FLoM API is very easy to understand and use; these are the basic concepts:

  • flom.jar is the archive you must include to build your application
  • FlomHandle is the class you must use to communicate with FLoM (you must treat this type of objects as opaque objects: for every useful property there’s a getter/setter method and you don’t have to mind what’s the meaning of the object content)
  • http://www.tiian.org/flom/API/java/ is the home for Javadoc style documentation

FLoM Java API is tested with these Java versions: 6, 7, 8; the JVM implementation used for development and test is OpenJDK

Basic example

Basic.java example can be considered the hello world FLoM equivalent for static programming style:

  1. allocate a FlomHandle object on the stack declaring it
  2. synchronize your program using method lock()
  3. do everything your program must perform inside the synchronization window
  4. desynchronize your program using method unlock()
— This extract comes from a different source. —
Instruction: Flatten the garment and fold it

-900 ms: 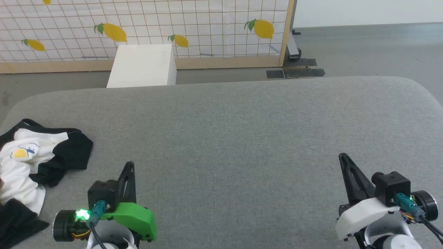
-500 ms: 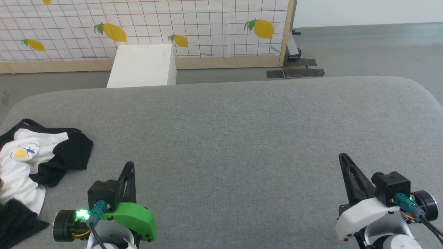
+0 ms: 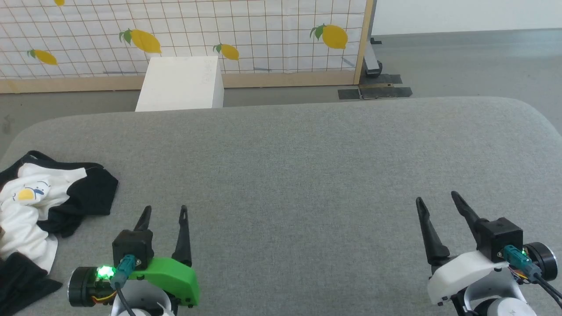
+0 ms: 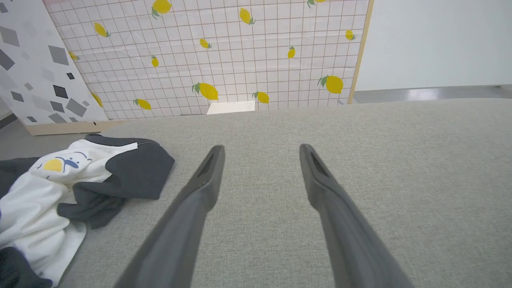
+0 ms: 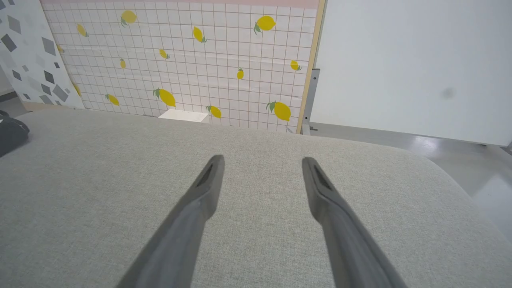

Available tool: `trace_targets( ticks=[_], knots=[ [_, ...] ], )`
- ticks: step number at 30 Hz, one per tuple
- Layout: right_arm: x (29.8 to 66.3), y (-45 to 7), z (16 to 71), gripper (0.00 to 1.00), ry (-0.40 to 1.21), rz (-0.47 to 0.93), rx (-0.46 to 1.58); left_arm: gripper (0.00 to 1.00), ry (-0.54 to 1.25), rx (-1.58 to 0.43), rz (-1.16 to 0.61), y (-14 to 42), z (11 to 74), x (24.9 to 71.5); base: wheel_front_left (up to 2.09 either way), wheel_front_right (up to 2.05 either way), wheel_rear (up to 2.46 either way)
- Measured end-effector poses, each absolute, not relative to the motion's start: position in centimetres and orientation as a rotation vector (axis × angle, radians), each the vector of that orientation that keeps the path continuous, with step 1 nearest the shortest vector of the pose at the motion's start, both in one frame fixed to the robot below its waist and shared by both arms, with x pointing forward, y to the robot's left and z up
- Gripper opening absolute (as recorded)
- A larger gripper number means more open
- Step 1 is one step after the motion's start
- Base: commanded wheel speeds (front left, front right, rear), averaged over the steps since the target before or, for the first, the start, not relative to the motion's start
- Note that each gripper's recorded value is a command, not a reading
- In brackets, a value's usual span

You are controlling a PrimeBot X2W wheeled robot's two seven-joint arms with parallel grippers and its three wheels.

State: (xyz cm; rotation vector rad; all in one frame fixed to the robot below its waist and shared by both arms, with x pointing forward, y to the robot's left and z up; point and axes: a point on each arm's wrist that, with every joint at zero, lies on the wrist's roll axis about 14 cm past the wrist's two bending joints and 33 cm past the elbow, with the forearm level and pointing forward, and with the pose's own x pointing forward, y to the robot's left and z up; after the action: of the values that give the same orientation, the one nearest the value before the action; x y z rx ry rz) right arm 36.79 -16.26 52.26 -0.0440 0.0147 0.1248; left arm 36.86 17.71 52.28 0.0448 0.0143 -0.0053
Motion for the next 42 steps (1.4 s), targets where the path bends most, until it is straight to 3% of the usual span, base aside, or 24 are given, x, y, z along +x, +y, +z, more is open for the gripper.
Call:
trace_targets(
  ticks=[28,42],
  knots=[
    [36.8,-18.7,52.7,1.00,-0.031,0.054,-0.024,1.00,-0.036,0.038,0.009,18.0,52.9,36.5,0.00,0.00,0.00],
    [37.7,-17.6,52.7,1.00,-0.048,0.087,-0.025,1.00,-0.062,0.031,0.073,19.7,53.2,35.6,0.00,0.00,0.00]
  ],
)
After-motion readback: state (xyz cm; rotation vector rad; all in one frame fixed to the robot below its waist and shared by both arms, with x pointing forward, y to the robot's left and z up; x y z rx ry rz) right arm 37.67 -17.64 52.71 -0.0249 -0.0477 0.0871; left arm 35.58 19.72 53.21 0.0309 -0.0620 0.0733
The source code is installed in doc/examples/java directory (typically /usr/local/share/doc/flom/examples/java); look inside the source code to retrieve build and execution information.

Advanced example

The Basic example do not explain as you can specify the name of the logical resource, the quantity of a numerical resource and the other parameters you typically use with flom command line.
Advanced.java example shows how some properties can be set before entering in the synchronization phase.
The complete list of the available setter/getter methods can be retrieved from:

Transactional example

Some resources, for example unique sequences, can be declared as transactional.
A transactional resource has an associated state and it needs an explicit unlock to commit the state.
If a transactional resource is not committed due to a program crash, the state will be rolled back.
Method unlockRollback has been introduced to force a state rollback during the unlock phase, even if a program does not crash.
An example is available in this source code: Transactional.java.